* _DIRECTIONS FOR THIS TASK_
Search each line below for "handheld", then return the lines where it appears.

Items from a dataset:
%%

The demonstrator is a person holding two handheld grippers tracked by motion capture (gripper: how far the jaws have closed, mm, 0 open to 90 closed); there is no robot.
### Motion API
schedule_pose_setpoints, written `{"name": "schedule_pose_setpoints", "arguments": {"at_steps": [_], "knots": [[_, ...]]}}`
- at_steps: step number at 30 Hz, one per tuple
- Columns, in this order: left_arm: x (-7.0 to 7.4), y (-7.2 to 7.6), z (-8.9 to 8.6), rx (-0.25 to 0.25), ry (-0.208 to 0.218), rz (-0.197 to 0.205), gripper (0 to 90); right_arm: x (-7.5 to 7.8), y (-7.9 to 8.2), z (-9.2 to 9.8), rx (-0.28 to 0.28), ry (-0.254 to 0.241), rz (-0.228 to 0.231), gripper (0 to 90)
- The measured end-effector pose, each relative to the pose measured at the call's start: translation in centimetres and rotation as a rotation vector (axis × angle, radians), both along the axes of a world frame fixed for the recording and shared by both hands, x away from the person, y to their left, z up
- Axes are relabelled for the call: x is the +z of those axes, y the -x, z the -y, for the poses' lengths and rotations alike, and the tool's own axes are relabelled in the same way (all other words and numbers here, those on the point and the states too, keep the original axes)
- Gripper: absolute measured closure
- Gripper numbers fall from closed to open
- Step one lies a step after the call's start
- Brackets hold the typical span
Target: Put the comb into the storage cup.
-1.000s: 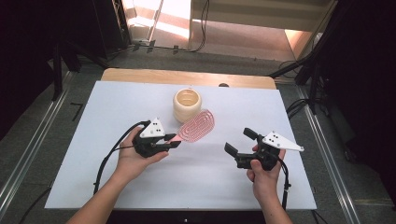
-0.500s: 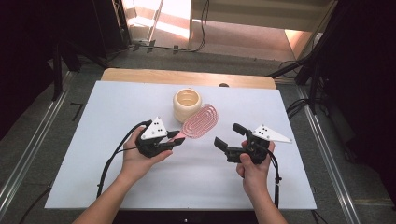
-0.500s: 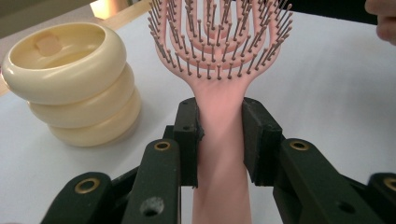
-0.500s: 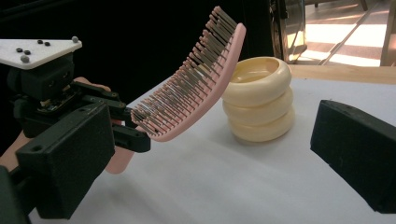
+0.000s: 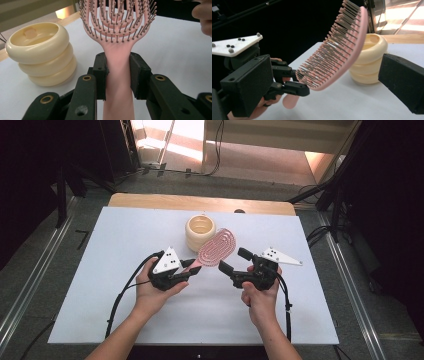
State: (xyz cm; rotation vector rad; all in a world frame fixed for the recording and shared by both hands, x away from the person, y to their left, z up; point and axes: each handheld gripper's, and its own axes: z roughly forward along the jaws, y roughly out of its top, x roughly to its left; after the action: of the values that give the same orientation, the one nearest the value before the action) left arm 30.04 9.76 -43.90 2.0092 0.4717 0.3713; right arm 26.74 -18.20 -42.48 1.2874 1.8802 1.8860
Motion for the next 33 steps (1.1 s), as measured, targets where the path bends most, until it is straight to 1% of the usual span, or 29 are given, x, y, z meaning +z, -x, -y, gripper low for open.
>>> {"name": "schedule_pose_setpoints", "arguments": {"at_steps": [1, 2, 4, 7, 10, 13, 15, 18, 20, 23, 24, 25, 26, 27, 29, 31, 33], "knots": [[-0.1, 0.1, 0.1, 0.002, 0.0, 0.003, 70.7, 0.1, -0.1, -0.1, 0.0, -0.005, -0.005, 1.2], [-0.1, 0.1, 0.1, 0.006, 0.001, 0.006, 70.7, 0.1, -0.1, -0.3, -0.004, -0.012, -0.004, 5.5], [-0.2, 0.2, 0.1, 0.007, 0.008, 0.006, 70.7, 0.3, -0.2, -0.5, -0.013, -0.011, -0.004, 6.3], [-0.4, 0.4, 0.2, 0.012, 0.016, 0.018, 70.7, 0.4, -0.5, -0.8, -0.024, -0.014, -0.02, 10.5], [-0.4, 0.5, 0.3, 0.018, 0.019, 0.027, 70.7, 0.4, -0.6, -1.1, -0.042, -0.014, -0.037, 11.6], [-0.5, 0.7, 0.5, 0.024, 0.022, 0.04, 70.7, 0.3, -0.9, -1.3, -0.062, -0.023, -0.066, 14.8], [-0.6, 0.8, 0.6, 0.025, 0.023, 0.04, 70.7, 0.3, -1.2, -1.4, -0.071, -0.042, -0.086, 18.0], [-0.8, 0.8, 0.8, 0.032, 0.026, 0.041, 70.7, 0.2, -1.4, -1.5, -0.086, -0.062, -0.097, 22.2], [-0.9, 0.9, 0.8, 0.032, 0.032, 0.042, 70.7, 0.2, -1.4, -1.6, -0.091, -0.065, -0.109, 24.3], [-1.0, 1.0, 0.9, 0.033, 0.03, 0.051, 70.7, 0.1, -1.6, -1.8, -0.095, -0.065, -0.114, 27.0], [-1.0, 1.1, 1.0, 0.033, 0.032, 0.056, 70.7, 0.0, -1.8, -1.8, -0.102, -0.074, -0.128, 31.8], [-1.0, 1.1, 1.0, 0.034, 0.032, 0.055, 70.7, 0.0, -1.8, -1.8, -0.102, -0.074, -0.128, 31.8], [-1.0, 1.1, 1.1, 0.033, 0.03, 0.055, 70.7, -0.1, -1.9, -1.8, -0.118, -0.086, -0.152, 34.1], [-1.0, 1.2, 1.1, 0.034, 0.031, 0.059, 70.7, -0.1, -1.9, -1.8, -0.118, -0.086, -0.152, 34.1], [-1.1, 1.2, 1.2, 0.037, 0.033, 0.058, 70.7, -0.2, -2.1, -1.8, -0.115, -0.103, -0.158, 35.0], [-1.1, 1.3, 1.3, 0.042, 0.031, 0.07, 70.7, -0.2, -2.1, -2.0, -0.117, -0.104, -0.16, 35.2], [-1.1, 1.3, 1.5, 0.04, 0.031, 0.071, 70.7, -0.2, -2.2, -2.2, -0.118, -0.103, -0.161, 35.4]]}}
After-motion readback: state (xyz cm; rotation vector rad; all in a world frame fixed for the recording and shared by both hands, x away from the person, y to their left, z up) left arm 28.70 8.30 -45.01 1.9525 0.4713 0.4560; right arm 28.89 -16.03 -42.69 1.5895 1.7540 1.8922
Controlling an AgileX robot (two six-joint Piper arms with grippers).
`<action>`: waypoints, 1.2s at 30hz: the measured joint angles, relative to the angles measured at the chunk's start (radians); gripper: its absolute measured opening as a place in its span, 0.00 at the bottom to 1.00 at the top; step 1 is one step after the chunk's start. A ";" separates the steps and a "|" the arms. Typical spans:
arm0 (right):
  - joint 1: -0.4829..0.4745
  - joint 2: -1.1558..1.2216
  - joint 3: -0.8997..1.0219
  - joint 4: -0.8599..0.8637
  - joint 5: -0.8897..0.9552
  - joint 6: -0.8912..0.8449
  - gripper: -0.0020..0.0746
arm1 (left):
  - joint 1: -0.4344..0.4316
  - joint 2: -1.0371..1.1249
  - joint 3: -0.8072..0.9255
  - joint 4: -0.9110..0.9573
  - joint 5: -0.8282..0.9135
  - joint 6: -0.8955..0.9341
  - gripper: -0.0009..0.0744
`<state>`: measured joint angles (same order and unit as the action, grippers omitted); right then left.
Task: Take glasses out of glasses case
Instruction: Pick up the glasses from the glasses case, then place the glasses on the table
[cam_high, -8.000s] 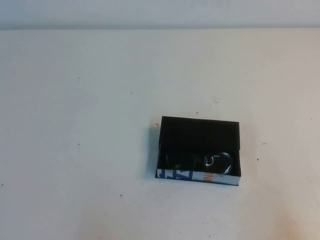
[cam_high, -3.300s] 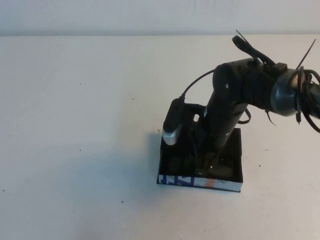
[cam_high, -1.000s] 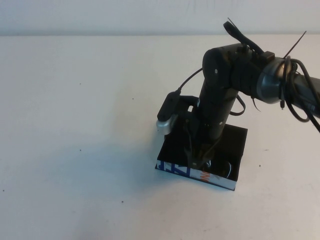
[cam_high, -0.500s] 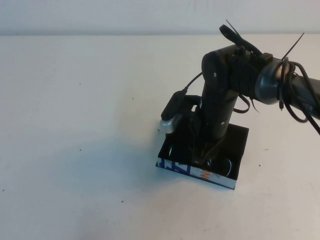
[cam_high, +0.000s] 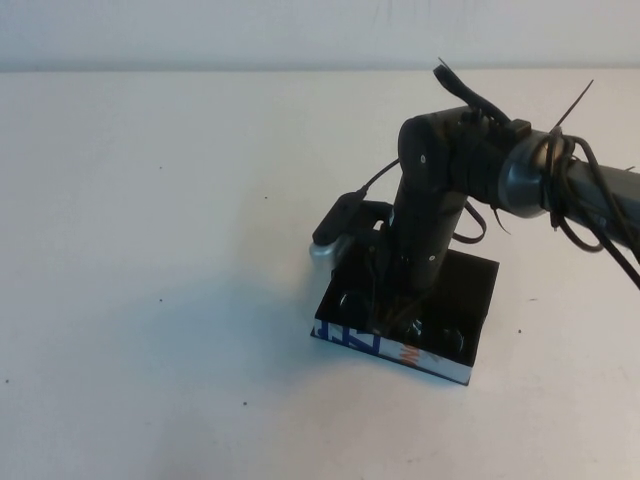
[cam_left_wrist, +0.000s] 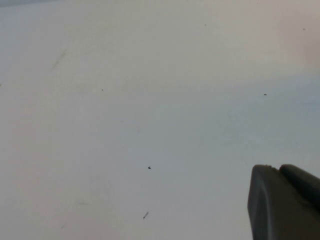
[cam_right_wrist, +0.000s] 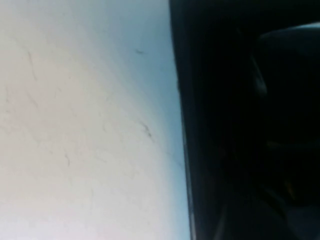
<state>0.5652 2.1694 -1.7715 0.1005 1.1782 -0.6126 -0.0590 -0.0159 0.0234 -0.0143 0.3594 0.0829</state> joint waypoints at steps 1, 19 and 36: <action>0.000 0.000 -0.003 -0.005 0.002 0.005 0.29 | 0.000 0.000 0.000 0.000 0.000 0.000 0.01; -0.158 -0.384 -0.028 0.036 0.048 0.397 0.10 | 0.000 0.000 0.000 0.000 0.000 0.000 0.01; -0.496 -0.802 0.821 0.219 -0.240 0.491 0.10 | 0.000 0.000 0.000 0.000 0.000 0.000 0.01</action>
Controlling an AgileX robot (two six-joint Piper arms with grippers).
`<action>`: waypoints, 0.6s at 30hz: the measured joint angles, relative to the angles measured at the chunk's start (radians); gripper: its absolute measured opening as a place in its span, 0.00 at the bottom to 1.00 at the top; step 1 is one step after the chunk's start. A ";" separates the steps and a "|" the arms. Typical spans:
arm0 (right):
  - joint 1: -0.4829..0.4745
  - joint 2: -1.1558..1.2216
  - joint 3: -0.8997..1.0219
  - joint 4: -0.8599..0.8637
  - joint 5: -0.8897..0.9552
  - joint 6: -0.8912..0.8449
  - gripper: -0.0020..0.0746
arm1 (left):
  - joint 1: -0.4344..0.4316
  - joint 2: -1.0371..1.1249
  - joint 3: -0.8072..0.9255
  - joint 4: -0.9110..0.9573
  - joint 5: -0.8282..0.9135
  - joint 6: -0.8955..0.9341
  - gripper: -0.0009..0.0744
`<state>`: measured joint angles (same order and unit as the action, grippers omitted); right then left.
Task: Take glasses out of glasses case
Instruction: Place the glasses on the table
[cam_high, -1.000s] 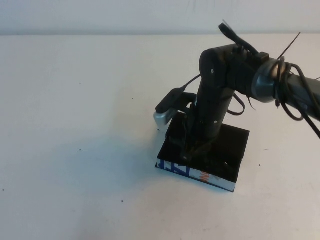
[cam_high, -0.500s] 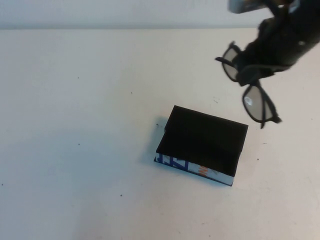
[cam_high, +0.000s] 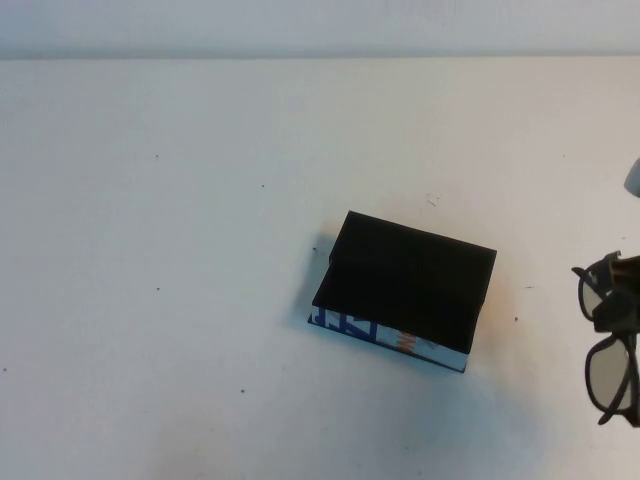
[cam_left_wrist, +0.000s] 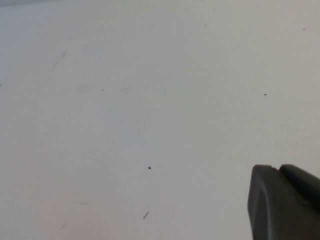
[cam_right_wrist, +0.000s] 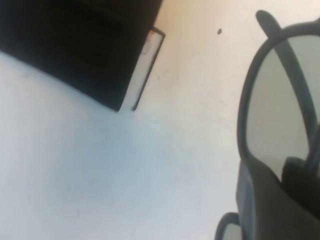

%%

* _RESPONSE FOR THIS EXERCISE_
The demonstrator is a person holding two handheld grippers tracked by motion capture (gripper: how far the jaws have closed, mm, 0 open to 90 closed); there is no robot.
State: (xyz cm; rotation vector rad; all in a world frame fixed for the recording and shared by both hands, x away from the person, y to their left, z up; point and axes: each handheld gripper's, and its own axes: z roughly forward along the jaws, y roughly out of its top, x roughly to its left; after the action: of the values that give the same orientation, the one nearest the value before the action) left arm 30.04 9.76 -43.90 2.0092 0.4717 0.3713; right arm 26.74 -18.20 -42.48 1.2874 1.8802 1.8860

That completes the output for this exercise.